▶ **Dataset section**
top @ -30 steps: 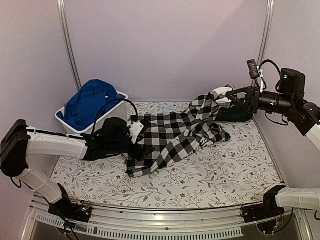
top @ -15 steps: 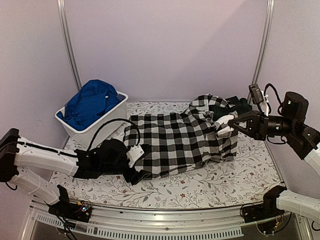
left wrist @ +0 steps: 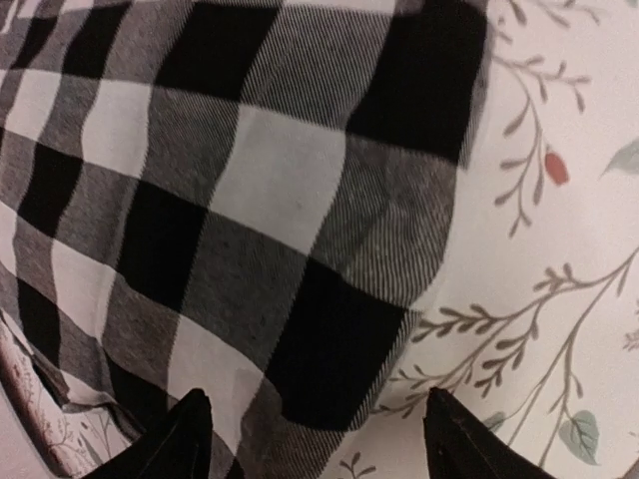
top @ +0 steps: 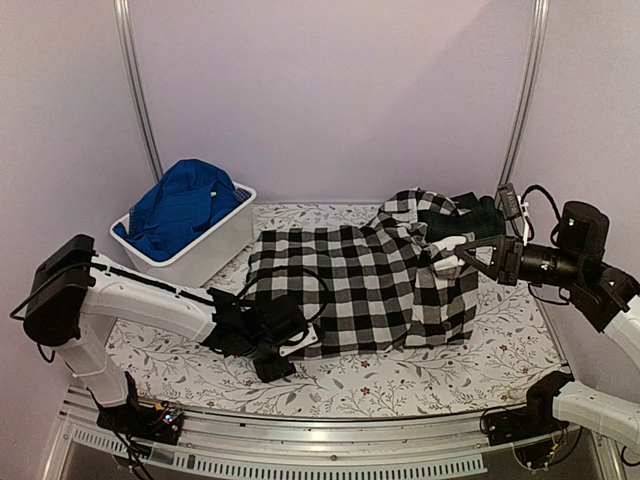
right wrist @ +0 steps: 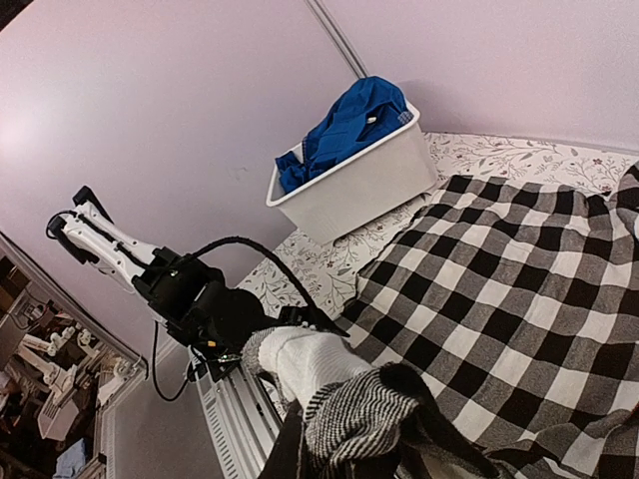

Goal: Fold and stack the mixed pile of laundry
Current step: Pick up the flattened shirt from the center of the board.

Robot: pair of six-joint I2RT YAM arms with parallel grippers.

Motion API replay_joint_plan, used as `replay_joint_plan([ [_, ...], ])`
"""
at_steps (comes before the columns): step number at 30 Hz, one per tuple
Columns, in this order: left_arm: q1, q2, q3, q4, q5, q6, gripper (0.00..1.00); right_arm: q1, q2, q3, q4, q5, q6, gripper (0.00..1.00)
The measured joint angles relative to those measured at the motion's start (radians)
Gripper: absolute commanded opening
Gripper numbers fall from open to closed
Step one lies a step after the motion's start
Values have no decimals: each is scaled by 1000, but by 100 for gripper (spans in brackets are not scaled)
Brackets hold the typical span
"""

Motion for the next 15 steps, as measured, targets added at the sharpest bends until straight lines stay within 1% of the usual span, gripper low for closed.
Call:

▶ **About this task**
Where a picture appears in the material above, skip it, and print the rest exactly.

▶ **Exercise solution**
top @ -30 steps: 
top @ -15 steps: 
left wrist @ +0 steps: 
top @ +0 steps: 
right wrist @ +0 steps: 

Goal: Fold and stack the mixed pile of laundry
Current step: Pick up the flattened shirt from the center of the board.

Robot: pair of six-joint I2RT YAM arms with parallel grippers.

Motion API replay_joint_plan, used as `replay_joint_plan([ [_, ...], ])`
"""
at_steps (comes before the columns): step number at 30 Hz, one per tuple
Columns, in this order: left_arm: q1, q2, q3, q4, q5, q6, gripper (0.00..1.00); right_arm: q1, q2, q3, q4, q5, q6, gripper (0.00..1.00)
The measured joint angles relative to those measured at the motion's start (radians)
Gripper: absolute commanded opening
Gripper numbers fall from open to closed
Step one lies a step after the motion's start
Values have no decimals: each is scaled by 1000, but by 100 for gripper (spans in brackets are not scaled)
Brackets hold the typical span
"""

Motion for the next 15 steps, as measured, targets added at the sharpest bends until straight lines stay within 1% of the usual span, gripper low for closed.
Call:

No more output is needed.